* YOUR ASSIGNMENT
Reproduce exactly the lines below from the one containing "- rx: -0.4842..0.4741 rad" through the one containing "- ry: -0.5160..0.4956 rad", including both, and nothing else.

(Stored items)
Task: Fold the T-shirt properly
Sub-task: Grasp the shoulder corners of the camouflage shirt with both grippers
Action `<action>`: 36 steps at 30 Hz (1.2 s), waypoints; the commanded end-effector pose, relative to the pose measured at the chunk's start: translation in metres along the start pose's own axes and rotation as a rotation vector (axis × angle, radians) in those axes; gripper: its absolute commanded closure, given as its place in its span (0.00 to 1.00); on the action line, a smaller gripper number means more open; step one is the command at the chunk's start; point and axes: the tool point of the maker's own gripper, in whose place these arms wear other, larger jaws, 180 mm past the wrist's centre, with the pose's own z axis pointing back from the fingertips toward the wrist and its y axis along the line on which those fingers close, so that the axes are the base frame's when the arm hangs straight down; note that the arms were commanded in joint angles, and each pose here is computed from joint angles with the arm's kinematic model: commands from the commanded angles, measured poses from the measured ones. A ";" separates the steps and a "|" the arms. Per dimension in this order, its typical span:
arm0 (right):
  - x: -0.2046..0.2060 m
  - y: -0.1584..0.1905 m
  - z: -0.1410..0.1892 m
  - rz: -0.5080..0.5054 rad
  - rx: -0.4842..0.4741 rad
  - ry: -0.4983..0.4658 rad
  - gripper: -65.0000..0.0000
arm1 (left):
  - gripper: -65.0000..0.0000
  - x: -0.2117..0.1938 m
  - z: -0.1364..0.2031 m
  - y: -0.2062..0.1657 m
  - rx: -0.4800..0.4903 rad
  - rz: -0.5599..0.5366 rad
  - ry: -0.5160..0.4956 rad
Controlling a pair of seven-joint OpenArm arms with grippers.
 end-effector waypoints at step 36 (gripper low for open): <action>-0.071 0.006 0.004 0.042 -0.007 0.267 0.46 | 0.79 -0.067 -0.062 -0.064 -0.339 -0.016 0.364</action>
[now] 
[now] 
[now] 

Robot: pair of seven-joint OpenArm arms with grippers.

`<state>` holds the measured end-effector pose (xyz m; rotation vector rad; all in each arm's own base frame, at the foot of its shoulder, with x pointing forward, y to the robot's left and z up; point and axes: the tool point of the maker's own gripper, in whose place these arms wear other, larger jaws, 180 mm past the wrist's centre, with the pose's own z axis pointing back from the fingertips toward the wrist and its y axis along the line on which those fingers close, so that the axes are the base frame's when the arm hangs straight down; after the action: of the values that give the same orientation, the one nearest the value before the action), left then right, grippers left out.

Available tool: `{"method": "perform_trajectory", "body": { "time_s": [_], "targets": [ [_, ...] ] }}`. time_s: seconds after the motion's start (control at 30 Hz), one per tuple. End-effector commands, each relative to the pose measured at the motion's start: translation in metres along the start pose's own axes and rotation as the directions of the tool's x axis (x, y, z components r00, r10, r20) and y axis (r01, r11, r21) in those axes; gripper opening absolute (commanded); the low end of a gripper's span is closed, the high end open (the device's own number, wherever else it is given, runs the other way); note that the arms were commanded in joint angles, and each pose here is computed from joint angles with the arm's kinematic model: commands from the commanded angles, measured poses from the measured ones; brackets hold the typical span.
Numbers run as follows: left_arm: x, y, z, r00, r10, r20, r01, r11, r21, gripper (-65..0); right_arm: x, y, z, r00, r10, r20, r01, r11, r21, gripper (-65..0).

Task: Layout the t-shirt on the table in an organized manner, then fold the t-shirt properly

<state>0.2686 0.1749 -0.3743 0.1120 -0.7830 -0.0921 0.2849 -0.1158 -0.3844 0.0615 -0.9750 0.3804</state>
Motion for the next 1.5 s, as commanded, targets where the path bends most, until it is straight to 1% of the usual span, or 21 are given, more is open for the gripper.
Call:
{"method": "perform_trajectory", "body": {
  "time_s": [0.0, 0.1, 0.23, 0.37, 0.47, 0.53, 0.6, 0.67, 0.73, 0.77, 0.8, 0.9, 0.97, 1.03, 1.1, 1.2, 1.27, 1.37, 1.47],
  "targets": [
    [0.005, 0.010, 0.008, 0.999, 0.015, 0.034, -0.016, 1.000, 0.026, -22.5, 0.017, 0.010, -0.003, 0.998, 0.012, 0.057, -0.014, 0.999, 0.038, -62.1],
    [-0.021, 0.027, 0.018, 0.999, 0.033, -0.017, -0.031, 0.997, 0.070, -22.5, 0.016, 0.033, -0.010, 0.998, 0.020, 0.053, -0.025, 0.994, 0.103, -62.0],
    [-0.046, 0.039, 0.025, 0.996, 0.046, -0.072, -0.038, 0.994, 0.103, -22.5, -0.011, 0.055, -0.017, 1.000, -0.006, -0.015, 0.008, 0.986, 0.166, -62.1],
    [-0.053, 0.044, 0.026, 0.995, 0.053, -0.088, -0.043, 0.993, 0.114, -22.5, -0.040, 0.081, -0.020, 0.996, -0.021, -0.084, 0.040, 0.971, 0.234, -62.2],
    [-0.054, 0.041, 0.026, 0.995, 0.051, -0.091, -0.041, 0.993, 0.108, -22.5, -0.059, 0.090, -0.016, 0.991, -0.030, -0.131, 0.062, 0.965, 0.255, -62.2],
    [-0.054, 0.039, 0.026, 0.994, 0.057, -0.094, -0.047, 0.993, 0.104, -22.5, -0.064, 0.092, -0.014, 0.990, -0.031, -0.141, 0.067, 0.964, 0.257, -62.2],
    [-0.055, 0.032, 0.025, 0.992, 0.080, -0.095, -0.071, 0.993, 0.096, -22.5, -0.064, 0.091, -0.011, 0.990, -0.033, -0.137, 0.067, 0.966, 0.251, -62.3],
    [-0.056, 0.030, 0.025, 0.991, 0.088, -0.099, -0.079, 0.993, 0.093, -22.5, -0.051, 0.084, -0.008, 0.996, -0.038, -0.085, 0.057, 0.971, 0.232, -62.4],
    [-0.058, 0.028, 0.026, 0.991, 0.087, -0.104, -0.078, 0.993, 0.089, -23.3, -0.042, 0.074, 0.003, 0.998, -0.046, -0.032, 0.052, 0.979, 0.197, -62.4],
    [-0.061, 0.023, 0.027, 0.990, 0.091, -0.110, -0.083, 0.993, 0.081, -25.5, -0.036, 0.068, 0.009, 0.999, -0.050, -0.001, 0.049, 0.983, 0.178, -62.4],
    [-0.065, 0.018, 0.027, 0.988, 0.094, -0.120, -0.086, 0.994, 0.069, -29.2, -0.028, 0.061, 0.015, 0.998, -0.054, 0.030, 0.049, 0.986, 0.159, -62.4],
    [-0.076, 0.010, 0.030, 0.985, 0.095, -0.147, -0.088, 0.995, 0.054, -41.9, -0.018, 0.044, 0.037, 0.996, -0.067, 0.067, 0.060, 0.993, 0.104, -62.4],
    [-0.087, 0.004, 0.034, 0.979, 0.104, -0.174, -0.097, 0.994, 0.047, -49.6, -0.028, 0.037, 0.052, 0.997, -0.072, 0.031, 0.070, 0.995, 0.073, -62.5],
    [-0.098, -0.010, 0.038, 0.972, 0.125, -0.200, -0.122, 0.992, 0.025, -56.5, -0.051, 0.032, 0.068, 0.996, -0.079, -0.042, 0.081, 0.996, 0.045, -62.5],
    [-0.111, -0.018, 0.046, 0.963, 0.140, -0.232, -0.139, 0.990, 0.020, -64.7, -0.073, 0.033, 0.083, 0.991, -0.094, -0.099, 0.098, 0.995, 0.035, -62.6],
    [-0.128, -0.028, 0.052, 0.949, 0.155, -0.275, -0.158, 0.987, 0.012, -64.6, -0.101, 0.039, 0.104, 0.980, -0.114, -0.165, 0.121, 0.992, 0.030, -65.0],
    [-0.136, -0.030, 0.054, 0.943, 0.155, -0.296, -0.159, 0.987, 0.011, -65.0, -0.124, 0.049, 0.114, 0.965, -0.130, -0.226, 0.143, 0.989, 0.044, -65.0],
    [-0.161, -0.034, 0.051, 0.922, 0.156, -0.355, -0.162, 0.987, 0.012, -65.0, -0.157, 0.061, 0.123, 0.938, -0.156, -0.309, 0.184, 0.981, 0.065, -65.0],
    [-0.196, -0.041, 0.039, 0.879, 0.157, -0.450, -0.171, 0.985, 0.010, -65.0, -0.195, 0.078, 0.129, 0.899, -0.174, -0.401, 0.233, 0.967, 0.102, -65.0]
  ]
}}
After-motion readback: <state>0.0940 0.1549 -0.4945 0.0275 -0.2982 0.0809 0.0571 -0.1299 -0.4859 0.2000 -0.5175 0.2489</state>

* RESULT
  - rx: -0.4842..0.4741 rad
  - ry: -0.4983..0.4658 rad
  - gripper: -65.0000..0.0000
arm1 (left):
  - gripper: -65.0000..0.0000
  - x: -0.2117..0.1938 m
  - z: -0.1364..0.2031 m
  - y: -0.2062..0.1657 m
  - rx: -0.4800..0.4903 rad
  - rz: -0.5599..0.5366 rad
  - ry: -0.5160..0.4956 rad

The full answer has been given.